Produces a curried function. The curried arity of the produced function will be the same as the number of arg-pats provided. When the function is applied, the provided arguments will be matched against each arg-pat, and the function’s result will be body-expr.

Example:
> ((λ [x y] {x + {y * 2}}) 5 10)

: Integer

25

syntax

(lambda* [[arg-pat ...+] body-expr] ...+)

syntax

(λ* [[arg-pat ...+] body-expr] ...+)

Produces a curried function with multiple cases. Essentially equivalent to the following combination of lambda and case*:

(lambda [arg ...]
  (case* [arg ...]
    [[arg-pat ...] body-expr] ...))

Example:
> ((λ* [[(Just x)] x]
       [[Nothing] 0])
   (Just 42))

: Integer

42

2.1.4 Local Bindings

syntax

(let ([id maybe-type val-expr] ...+)
  body-expr)
 
maybe-type = : type
  | 
Defines local bindings, bindings which are only available within the syntactic extent of the let block. Each id is bound to the result of val-expr, from top to bottom. Each id is in scope in subsequent val-exprs, and all ids are in scope in body-expr (unless shadowed by another binding).

Examples:
> (let ([x 10])
    x)

: Integer

10

> (let ([x 10]
        [y (+ x 1)])
    y)

: Integer

11

> (let ([x 10]
        [y {x + 1}]
        [z {y * 2}])
    z)

: Integer

22

syntax

(letrec ([id maybe-type val-expr] ...+)
  body-expr)
 
maybe-type = : type
  | 
Like let, but the bindings created are potentially mutually-recursive. Each id is bound to the result of val-expr, and each id is in scope within each val-expr as well as the body-expr. Unlike let, all ids must be unique.

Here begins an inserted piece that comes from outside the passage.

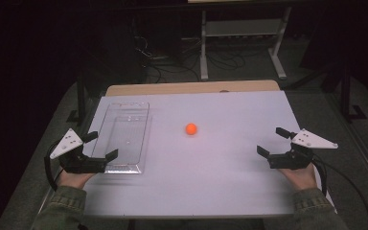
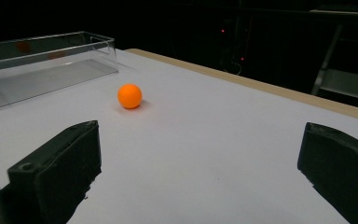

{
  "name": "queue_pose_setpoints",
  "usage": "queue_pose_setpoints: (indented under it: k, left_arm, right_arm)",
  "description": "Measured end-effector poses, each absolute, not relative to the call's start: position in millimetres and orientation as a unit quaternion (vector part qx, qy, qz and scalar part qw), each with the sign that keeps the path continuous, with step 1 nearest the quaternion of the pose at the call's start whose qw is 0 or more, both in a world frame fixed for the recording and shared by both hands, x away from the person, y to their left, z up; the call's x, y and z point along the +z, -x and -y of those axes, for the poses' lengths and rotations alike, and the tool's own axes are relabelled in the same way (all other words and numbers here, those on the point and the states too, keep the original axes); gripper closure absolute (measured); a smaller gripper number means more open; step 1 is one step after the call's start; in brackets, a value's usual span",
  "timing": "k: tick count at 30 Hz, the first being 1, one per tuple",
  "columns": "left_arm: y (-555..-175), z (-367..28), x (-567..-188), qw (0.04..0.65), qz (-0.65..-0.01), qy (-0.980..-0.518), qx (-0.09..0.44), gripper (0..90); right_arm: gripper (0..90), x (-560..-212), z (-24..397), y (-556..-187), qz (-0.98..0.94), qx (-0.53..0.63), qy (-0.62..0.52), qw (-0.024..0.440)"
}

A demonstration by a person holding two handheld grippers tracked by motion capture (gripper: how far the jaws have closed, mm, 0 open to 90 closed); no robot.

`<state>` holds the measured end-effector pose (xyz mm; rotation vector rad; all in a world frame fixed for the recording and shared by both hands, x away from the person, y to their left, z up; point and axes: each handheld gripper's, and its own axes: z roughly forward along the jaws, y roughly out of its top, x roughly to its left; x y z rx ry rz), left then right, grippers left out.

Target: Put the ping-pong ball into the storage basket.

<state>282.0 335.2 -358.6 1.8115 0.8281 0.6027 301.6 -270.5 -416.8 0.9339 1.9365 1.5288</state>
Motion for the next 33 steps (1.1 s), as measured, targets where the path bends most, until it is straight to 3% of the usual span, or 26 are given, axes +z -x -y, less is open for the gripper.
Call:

This allows val-exprs to refer to themselves (to create circular values or recursive functions) or other bindings (to create shared or mututally recursive values or functions).

Examples:
> (letrec ([xs {1 :: xs}])
    (take 5 xs))

: (List Integer)

{1 :: 1 :: 1 :: 1 :: 1 :: Nil}

> (letrec ([xs {1 :: ys}]
           [ys {2 :: xs}])
    (take 5 xs))

: (List Integer)

{1 :: 2 :: 1 :: 2 :: 1 :: Nil}

2.1.5 Pattern Matching

syntax

(case val-expr
  [pat body-expr] ...+)
Matches val-expr against each pat, in order. The result of the expression is the result of the body-expr for the first matching pat.

Example:
> (case (Just 42)
    [(Just x) x]
    [Nothing 0])

: Integer

42

syntax

(case* [val-expr ...+]
  [[pat ...+] body-expr] ...+)
Like case, but matches against multiple values at once. Each case only succeeds if all pats succeed.

Example:
> (case* [(Just 1) (Just 2)]
    [[(Just _) Nothing] "first"]
    [[Nothing (Just _)] "second"]
    [[(Just _) (Just _)] "both"]
    [[Nothing Nothing] "neither"])

: String

"both"

2.1.6 Imports

syntax

(require require-spec ...)

Imports bindings from a module, just like require from racket/base. The require binding provided by hackett adds support for properly importing bindings in the type namespace, but otherwise, the behavior is the same.